Word for word, set down every line of the entries below from the line with "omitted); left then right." to the line with "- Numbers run", including both, and no other line.

[Data items]

※

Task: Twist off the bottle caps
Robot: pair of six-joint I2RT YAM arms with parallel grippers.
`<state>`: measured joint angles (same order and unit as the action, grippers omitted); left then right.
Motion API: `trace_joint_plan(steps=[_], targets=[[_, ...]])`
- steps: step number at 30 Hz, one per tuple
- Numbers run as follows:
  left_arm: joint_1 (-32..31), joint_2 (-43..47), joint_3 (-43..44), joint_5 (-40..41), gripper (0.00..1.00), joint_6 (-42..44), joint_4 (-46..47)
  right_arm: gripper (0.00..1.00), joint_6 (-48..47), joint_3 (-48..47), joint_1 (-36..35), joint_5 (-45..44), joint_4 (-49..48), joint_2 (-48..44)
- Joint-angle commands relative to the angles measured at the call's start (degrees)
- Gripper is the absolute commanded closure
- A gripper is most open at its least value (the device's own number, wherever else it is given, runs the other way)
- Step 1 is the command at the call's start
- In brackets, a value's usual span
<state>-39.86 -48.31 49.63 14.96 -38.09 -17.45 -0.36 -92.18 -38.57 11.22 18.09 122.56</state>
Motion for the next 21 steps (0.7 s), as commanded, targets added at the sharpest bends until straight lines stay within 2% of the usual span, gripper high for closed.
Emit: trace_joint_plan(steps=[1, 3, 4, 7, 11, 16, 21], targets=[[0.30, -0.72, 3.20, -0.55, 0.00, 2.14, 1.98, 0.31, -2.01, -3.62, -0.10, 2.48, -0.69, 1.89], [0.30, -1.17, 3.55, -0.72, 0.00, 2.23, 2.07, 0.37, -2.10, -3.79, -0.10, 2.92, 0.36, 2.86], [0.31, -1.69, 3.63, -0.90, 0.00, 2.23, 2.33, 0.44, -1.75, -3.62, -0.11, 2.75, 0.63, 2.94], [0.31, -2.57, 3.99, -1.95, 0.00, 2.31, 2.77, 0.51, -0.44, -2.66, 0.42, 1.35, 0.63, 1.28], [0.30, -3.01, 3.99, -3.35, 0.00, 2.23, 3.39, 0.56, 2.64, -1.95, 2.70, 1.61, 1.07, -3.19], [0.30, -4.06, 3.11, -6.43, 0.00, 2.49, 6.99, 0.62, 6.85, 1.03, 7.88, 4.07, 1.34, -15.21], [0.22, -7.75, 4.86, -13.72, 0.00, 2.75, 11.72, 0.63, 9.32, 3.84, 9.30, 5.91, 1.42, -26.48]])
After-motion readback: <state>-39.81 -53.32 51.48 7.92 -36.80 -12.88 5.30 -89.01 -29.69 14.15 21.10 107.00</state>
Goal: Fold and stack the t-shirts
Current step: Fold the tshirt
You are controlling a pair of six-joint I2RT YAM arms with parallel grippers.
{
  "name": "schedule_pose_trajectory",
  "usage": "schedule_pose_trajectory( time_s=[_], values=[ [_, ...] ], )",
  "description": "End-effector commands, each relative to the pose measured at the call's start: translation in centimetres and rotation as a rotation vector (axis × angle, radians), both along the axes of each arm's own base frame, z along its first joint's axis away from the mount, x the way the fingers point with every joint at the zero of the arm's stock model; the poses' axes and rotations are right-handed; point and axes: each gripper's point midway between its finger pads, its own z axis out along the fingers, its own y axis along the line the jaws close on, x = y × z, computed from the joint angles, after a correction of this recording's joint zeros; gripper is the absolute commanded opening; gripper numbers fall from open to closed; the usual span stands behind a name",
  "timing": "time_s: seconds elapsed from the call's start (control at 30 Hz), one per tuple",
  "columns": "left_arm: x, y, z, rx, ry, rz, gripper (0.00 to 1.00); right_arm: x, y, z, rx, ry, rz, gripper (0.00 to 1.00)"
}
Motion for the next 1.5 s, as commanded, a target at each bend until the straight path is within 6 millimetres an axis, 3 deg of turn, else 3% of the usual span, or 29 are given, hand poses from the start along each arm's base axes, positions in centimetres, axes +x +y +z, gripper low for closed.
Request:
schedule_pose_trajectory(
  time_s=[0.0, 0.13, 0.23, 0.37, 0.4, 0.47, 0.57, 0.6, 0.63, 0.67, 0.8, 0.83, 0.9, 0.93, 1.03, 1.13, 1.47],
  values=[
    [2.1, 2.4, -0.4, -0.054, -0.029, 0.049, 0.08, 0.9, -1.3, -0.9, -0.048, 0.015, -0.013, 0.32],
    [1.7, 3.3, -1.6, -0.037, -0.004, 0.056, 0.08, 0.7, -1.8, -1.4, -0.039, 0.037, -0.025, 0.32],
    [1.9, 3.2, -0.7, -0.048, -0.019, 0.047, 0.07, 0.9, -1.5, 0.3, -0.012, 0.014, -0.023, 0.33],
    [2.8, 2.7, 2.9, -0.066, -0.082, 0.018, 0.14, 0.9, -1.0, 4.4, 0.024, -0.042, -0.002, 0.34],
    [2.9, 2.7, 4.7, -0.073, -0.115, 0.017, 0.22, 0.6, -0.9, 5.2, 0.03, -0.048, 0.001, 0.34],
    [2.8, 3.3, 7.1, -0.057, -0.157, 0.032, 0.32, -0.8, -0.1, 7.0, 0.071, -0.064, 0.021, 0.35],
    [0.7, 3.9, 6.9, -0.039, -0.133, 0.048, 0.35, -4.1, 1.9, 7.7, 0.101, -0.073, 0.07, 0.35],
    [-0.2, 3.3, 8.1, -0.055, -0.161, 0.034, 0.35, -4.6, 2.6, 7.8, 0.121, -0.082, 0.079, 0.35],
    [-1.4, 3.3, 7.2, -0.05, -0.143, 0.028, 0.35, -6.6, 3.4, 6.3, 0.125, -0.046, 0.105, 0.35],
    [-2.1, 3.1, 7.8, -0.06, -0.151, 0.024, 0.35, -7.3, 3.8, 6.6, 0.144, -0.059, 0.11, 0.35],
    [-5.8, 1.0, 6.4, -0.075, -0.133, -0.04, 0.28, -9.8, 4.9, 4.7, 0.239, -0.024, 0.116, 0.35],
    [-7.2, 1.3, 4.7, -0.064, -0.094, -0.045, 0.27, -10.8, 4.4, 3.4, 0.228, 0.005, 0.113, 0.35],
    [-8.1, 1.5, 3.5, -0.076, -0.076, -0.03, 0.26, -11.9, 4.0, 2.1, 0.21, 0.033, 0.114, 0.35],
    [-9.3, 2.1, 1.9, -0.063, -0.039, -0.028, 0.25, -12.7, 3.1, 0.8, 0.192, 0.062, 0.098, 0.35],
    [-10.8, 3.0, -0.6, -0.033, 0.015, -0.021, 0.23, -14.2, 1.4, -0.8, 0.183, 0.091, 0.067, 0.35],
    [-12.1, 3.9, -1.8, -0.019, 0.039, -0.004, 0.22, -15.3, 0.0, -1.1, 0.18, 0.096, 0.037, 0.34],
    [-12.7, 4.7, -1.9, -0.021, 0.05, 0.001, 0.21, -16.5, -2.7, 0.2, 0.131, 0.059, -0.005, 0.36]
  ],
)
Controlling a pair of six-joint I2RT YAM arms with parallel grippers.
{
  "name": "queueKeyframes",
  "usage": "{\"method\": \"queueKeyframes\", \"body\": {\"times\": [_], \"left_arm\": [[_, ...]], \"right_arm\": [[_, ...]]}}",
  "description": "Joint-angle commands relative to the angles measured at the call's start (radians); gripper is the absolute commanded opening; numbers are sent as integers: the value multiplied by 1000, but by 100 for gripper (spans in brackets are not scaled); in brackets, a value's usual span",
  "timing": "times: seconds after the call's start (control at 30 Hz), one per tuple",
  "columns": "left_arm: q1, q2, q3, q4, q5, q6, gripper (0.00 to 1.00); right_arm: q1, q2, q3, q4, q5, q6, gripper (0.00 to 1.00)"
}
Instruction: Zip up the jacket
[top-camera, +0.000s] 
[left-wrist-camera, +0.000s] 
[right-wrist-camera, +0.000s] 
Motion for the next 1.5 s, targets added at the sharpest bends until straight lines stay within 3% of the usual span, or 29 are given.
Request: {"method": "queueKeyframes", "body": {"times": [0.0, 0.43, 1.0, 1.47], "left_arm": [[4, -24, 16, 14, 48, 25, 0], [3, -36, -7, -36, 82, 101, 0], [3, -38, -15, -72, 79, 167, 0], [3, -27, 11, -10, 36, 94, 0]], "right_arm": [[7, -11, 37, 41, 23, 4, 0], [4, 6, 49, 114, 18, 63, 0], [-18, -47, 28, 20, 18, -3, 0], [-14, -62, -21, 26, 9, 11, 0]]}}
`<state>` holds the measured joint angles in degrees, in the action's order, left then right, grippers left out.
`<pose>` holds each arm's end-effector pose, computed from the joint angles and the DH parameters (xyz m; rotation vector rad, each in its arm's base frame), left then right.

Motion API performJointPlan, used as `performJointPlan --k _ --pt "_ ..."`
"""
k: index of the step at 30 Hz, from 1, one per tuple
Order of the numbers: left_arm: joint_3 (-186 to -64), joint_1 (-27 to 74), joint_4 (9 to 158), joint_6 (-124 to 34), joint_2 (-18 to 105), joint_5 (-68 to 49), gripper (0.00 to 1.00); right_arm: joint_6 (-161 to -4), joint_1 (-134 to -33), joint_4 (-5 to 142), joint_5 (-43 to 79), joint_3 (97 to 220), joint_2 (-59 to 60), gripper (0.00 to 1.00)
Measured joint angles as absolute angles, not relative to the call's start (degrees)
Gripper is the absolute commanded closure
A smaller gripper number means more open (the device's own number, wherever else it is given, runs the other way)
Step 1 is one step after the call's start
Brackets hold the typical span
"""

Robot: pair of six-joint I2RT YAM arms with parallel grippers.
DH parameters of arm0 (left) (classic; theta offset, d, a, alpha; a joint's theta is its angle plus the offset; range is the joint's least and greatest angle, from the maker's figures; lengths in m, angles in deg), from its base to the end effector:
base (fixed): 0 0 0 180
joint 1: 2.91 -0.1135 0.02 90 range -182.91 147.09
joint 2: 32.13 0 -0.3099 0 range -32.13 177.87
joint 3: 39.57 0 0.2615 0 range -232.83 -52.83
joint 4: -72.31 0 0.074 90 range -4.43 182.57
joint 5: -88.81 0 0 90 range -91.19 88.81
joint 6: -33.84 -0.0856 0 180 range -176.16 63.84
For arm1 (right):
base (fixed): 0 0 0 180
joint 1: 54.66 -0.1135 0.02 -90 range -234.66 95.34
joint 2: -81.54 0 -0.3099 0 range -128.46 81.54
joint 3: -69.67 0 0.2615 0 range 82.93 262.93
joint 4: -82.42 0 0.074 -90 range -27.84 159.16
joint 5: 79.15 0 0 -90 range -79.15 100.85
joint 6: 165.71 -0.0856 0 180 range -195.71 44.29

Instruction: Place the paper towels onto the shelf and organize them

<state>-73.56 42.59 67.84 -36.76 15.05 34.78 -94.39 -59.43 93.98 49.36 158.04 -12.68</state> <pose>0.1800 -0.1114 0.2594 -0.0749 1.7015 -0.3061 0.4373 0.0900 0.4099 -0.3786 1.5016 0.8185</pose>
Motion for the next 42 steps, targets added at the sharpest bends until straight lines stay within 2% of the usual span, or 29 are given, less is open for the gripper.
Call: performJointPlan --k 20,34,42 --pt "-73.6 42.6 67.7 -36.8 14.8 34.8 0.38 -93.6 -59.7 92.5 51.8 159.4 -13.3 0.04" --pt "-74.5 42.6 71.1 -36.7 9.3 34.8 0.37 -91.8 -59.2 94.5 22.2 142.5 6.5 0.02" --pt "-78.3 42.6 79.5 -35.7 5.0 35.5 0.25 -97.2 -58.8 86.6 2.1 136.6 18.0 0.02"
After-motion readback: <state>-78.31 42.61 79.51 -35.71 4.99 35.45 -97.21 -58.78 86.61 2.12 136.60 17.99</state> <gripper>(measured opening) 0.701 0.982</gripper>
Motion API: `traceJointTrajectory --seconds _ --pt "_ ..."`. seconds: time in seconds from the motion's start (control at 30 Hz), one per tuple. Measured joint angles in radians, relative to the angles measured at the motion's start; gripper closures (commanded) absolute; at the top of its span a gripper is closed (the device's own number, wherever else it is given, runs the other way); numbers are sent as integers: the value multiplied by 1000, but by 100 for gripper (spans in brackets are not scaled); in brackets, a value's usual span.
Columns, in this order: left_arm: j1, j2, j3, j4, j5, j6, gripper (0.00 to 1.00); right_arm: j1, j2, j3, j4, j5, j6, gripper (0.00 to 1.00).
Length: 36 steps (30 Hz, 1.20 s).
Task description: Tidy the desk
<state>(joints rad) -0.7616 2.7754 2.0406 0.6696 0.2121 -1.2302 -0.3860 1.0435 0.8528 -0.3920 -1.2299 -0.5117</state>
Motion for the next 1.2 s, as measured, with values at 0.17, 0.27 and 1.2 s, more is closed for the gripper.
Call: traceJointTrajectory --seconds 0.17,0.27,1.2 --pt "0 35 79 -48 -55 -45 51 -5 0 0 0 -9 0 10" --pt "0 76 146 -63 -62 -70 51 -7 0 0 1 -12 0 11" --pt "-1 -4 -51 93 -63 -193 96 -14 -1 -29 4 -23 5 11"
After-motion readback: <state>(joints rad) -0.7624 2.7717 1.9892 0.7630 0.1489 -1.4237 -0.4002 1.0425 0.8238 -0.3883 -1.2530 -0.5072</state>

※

▶ [Answer space]:
`<state>`: measured joint angles (same order and unit as the action, grippers omitted); left then right.
Motion API: `trace_joint_plan(steps=[_], targets=[[_, ...]])`
- steps: step number at 30 Hz, one per tuple
- Numbers run as follows:

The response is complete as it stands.